§ **Task prompt**: Report all lines from the entries below in which "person" appears.

§ **Working data**:
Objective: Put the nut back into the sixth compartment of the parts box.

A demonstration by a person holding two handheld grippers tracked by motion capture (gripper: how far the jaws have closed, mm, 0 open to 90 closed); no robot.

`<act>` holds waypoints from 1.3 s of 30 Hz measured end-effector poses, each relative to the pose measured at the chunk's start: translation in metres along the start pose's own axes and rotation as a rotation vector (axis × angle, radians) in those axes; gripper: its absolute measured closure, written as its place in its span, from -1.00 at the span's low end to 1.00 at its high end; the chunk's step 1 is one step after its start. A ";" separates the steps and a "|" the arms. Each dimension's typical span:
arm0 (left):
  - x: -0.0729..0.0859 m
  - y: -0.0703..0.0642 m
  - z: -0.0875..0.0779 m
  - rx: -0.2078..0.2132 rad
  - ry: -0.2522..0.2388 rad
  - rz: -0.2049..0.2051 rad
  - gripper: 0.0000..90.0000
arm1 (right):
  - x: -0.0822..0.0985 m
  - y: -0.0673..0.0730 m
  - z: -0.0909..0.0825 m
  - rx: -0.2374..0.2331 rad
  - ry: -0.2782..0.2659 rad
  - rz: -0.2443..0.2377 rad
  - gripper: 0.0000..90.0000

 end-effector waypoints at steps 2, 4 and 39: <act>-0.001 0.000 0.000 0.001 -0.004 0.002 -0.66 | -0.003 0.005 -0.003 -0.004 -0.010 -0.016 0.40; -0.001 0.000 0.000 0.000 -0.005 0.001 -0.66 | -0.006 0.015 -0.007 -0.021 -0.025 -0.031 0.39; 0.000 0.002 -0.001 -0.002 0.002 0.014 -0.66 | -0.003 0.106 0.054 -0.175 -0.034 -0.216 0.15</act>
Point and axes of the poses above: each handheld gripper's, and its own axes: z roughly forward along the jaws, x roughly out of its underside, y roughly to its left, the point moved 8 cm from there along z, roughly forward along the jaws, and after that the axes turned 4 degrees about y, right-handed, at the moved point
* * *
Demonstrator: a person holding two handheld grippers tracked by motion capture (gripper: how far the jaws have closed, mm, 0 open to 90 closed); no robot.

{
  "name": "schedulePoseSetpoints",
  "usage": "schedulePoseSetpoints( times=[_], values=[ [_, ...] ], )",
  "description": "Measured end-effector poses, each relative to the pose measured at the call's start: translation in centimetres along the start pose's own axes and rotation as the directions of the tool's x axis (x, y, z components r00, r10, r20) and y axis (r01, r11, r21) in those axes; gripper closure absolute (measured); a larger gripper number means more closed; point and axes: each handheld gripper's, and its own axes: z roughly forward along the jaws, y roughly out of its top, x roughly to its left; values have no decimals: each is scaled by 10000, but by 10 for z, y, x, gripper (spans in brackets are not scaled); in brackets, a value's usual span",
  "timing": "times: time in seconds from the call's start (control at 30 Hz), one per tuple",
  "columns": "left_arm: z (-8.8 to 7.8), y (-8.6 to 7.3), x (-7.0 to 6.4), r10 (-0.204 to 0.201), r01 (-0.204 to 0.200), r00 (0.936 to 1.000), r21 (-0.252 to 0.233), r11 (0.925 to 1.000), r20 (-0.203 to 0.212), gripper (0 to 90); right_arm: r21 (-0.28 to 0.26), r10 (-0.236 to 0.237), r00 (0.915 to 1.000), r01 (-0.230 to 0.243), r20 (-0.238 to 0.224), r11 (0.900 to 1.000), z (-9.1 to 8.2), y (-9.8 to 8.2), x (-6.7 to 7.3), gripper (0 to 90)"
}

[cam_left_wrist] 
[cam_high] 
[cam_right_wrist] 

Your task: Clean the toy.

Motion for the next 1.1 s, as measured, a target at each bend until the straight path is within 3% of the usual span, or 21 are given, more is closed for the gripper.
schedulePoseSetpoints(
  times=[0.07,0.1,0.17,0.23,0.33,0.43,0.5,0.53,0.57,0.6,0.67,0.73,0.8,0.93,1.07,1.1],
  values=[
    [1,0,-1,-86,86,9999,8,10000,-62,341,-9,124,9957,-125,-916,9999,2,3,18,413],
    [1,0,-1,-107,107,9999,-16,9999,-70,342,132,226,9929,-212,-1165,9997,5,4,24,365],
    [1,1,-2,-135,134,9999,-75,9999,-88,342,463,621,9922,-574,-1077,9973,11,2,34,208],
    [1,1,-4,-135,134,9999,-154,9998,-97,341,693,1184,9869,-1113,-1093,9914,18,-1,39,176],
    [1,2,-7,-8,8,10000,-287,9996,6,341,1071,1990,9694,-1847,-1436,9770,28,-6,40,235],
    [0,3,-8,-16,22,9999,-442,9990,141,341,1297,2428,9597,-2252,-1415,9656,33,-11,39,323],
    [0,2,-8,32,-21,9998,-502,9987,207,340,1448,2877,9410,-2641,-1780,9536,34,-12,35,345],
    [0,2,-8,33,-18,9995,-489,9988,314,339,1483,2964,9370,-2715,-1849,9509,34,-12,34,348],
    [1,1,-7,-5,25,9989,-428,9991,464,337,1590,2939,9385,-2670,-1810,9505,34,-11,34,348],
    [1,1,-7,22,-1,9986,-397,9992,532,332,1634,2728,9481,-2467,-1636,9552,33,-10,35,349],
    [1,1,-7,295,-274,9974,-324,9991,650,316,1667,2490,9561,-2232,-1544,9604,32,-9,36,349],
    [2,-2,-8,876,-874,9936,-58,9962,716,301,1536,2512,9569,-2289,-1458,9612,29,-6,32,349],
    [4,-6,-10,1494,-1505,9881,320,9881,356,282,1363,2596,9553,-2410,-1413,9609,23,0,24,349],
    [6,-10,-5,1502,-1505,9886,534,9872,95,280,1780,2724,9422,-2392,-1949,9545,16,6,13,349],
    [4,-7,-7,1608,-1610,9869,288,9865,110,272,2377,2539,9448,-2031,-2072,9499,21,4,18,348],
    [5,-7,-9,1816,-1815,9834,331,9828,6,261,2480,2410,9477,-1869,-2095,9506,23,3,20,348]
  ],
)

§ **Solution for this exercise**:
A demonstration by a person holding two handheld grippers tracked by motion capture (gripper: how far the jaws have closed, mm, 0 open to 90 closed); no robot.
Demonstrator: a person holding two handheld grippers tracked by motion capture (gripper: how far the jaws have closed, mm, 0 open to 90 closed); no robot.

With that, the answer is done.